I'm at a place where there is public wifi, and I want to use it with trading accounts that contain some money. I have my account set up with google authenticator, and the connection is https. is all of this enough, or should I spend $100/week to use my phone's (slower) internet for security?

2 Answers 2


A public Wifi means an uncontrolled router an possibly an HTTP proxy. That means that you cannot rely on that to securely connect you to the correct server, not speaking of any MiTM attack.

But that is what SSL/TLS is made for: if your client browser is correctly configured (it should be...), the certificate presented by the server guarantees that you have reached the correct server, provided you control that the URL is the correct URL and actually uses HTTPS(*). Then the protocol ensures that everything exchanged between your client and the server is encrypted so you can pass you credentials there, and do whatever you need to do without risk of MiTM attack.

But the additional rule is that you should control the URL in the address bar of your browser - what should be done consistently anyway...

(*): if the URL does not start with https:// or is not exactly what you are used to, immediately close the connection because security cannot be guaranteed...


HTTPS alone (with or without 2FA) should be enough to secure your connection to whatever site you're using. (See Serge Ballesta's answer for more detail on that.)

However, other sites which don't use HTTPS will not be protected, and if you ever happen to visit such a site (even accidentally, or even if a page you're visiting just happens to load an HTTP page or script in the background) a MITM attacker on the local network could exploit that to do all sorts of nasty things; like steal your (non-Secure-flagged) cookies on every non-HSTS site you've ever visited, install persistent web-based backdoors in your browser cache, or even remotely take over your home router after you return home and connect to your local network.

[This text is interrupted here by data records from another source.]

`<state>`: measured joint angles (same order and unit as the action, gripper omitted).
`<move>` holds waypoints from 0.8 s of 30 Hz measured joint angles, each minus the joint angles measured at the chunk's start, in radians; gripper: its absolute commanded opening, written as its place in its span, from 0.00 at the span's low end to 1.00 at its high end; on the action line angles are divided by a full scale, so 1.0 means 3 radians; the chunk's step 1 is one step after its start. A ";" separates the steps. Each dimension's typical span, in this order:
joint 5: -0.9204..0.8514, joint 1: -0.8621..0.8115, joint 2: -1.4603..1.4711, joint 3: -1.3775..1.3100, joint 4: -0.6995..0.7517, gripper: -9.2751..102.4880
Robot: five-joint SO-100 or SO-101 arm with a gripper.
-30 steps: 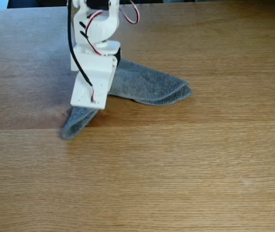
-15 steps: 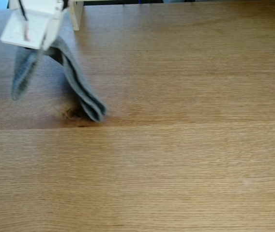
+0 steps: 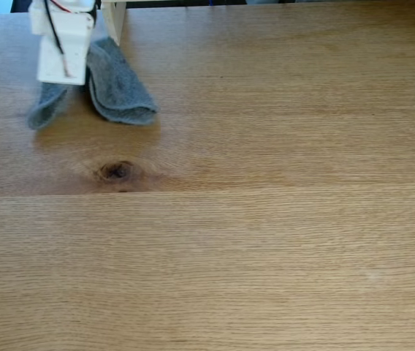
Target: Clean the area in front of the robot
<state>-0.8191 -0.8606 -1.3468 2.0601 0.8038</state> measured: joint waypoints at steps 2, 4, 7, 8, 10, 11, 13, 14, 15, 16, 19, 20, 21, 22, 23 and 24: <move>-0.0199 0.0015 -0.0133 0.0348 -0.0394 0.08; -0.0317 0.0026 -0.0235 0.0675 -0.0859 0.08; -0.0368 0.0097 -0.0332 0.1115 -0.1549 0.15; -0.0332 0.0123 -0.0353 0.1232 -0.1754 0.22; -0.0199 0.0143 -0.0368 0.1447 -0.2127 0.30; -0.0123 0.0143 -0.0373 0.1524 -0.2286 0.33; 0.0031 0.0128 -0.0373 0.1626 -0.2485 0.35; 0.0097 0.0123 -0.0373 0.1646 -0.2536 0.36; 0.0169 0.0123 -0.0373 0.1646 -0.2572 0.37; 0.0235 0.0123 -0.0373 0.1646 -0.2608 0.38; 0.0440 0.0107 -0.0414 0.1646 -0.2684 0.42; 0.0486 0.0107 -0.0440 0.1652 -0.2700 0.42; 0.0532 0.0107 -0.0486 0.1657 -0.2710 0.42; 0.0588 0.0107 -0.0537 0.1662 -0.2715 0.42; 0.0629 0.0128 -0.0593 0.1667 -0.2705 0.41; 0.0675 0.0164 -0.0670 0.1667 -0.2679 0.41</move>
<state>-0.6167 -0.8115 -1.5478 2.5602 0.0000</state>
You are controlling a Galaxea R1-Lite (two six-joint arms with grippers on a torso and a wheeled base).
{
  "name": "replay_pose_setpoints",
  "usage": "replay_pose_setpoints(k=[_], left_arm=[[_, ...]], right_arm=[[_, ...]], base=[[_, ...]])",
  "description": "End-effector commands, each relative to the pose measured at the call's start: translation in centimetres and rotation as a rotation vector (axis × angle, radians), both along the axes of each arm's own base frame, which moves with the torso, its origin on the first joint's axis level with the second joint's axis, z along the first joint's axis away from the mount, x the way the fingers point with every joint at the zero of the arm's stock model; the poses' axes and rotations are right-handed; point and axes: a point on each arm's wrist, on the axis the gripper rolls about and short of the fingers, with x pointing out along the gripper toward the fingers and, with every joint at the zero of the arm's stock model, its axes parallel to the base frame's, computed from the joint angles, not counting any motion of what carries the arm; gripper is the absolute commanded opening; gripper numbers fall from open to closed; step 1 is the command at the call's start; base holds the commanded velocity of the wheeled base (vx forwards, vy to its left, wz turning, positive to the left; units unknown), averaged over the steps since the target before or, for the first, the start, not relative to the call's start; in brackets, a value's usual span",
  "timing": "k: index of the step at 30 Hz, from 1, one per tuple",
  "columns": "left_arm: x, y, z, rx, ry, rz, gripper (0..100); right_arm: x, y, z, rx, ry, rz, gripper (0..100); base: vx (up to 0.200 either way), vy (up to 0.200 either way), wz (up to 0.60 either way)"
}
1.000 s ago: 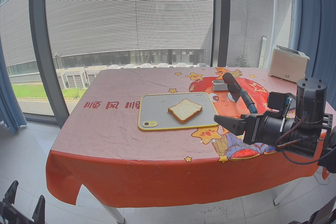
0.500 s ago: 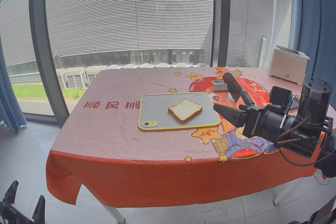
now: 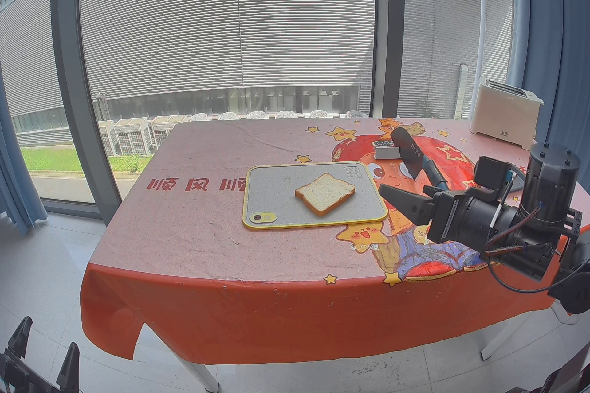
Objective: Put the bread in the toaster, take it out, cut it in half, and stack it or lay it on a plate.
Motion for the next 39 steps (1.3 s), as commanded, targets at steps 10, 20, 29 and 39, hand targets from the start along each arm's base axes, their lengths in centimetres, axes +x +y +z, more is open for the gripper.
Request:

For this reason, I suggest you only access the internet through a VPN while using public WiFi. Commercial VPN services are much, much cheaper than $100/week, and will protect more than just your HTTP connections from being intercepted or snooped on. (For example, your DNS requests will also go through the VPN.)

Another option would be to install a browser extension like HTTPS Everywhere and set it to block all unencrypted requests. That won't protect other non-HTTP requests like DNS from being intercepted or spied on, but it will avoid the attacks I described in the paragraph above.